The Duke team tested 61 glioma patients over five years. They all had grade IV gliomas, a group of brain tumors that includes glioblastoma. These patients have a “dismal” prognosis, the Duke team wrote in the New England Journal of Medicine. “There is currently no effective therapy.” Standard treatment of brain tumors includes surgery if the tumor is somewhere reachable; chemotherapy; and radiation. But if the tumor is aggressive, it’s usually fatal.

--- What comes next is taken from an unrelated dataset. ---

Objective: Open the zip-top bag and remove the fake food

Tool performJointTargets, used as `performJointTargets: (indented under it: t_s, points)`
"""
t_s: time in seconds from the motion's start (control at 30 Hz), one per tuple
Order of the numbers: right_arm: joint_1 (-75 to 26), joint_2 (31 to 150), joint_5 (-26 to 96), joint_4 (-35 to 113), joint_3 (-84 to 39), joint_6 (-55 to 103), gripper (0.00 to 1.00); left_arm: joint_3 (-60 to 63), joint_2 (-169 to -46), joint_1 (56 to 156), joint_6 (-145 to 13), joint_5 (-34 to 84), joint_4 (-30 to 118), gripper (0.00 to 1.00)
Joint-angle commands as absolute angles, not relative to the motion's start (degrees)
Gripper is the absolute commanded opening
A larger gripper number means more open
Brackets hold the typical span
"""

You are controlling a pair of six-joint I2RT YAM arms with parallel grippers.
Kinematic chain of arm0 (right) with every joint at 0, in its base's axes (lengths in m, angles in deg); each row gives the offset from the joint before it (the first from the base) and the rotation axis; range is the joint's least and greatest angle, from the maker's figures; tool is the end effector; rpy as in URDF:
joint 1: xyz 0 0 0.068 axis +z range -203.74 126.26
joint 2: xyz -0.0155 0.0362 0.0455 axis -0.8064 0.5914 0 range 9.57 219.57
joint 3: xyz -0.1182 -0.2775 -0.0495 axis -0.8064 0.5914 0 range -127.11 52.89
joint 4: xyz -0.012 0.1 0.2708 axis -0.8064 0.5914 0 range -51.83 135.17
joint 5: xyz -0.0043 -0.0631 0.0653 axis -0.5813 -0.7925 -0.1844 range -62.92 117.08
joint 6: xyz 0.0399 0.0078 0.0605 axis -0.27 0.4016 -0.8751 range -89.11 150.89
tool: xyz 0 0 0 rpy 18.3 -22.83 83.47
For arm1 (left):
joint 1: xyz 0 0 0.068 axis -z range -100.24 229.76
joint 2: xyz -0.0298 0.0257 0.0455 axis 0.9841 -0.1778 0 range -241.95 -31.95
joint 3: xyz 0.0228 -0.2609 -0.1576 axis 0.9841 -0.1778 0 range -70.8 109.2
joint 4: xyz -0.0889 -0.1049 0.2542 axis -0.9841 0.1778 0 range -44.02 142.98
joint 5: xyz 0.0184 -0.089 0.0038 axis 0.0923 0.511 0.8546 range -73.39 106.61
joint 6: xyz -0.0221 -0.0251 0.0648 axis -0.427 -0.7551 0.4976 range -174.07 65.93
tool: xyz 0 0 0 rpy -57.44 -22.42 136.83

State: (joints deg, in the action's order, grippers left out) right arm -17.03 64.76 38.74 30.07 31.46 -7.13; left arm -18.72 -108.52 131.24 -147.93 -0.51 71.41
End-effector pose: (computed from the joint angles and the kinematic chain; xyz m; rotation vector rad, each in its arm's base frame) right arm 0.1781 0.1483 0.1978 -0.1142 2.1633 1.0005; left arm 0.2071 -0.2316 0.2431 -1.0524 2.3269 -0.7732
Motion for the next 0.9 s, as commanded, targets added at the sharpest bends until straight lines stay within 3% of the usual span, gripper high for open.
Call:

These are people who failed everything,” Bigner said. “Virtually all patients, no matter what you treat them with, are dead within in two years.” About a third of all brain tumors are gliomas, according to the National Brain Tumor Society. About 80,000 people a year are diagnosed with a brain tumor, and about 24,000 of those are malignant. “The average survival rate for all malignant brain tumor patients is only 34.7 percent,” the group says. But there’s evidence that some viruses can home in on tumors and kill them. It’s not clear why, but viruses can also make tumors more visible to the immune system. 

The team at Duke worked with the National Cancer Institute to design and manufacture a modified version of polio vaccine virusPolio viruses are attracted to nerve cells — that’s why they cause paralysis. The medical team used polio viruses already weakened and altered for use in polio vaccines, and genetically engineered them to carry parts of a common cold virus, called a rhinovirus, known to be attracted to glioma cells.